§ Task:
Please write out exactly the lines of the data below from the line holding "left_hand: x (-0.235" through the line holding "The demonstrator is", and leave out the rest.

§ Available data:
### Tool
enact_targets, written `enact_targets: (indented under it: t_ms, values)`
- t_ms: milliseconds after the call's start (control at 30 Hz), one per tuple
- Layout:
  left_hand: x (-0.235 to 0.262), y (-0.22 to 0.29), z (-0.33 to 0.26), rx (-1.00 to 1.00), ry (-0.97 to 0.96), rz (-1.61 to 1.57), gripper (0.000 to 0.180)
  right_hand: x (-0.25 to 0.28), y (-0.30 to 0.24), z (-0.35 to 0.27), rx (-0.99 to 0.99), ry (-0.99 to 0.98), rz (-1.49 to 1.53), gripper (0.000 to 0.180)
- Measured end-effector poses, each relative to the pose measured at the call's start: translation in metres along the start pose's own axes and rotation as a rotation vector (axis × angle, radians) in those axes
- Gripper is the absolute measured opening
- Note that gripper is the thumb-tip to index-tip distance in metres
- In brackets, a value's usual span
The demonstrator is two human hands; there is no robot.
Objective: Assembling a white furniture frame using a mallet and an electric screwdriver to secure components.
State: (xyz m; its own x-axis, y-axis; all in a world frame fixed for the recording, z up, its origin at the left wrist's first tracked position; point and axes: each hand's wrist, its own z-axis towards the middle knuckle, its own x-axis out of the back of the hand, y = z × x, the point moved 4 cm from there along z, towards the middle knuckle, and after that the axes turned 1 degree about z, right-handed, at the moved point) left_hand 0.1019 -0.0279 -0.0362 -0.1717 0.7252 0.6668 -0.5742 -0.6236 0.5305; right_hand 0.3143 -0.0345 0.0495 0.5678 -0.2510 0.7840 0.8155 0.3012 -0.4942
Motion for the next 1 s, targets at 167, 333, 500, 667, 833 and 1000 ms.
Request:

§ Task result:
  left_hand: x (-0.235 to 0.262), y (-0.22 to 0.29), z (-0.33 to 0.26), rx (-1.00 to 1.00), ry (-0.97 to 0.96), rz (-1.61 to 1.57), gripper (0.000 to 0.180)
  right_hand: x (-0.25 to 0.28), y (-0.30 to 0.24), z (-0.35 to 0.27), rx (-0.99 to 0.99), ry (-0.99 to 0.98), rz (-1.49 to 1.53), gripper (0.000 to 0.180)
- Measured end-effector poses, each relative to the pose measured at the call's start: translation in metres along the start pose's own axes and rotation as a rotation vector (axis × angle, radians) in those axes
- Gripper is the absolute measured opening
- Note that gripper is the thumb-tip to index-tip distance in metres
- In brackets, a value's usual span
The demonstrator is two human hands; there is no robot.

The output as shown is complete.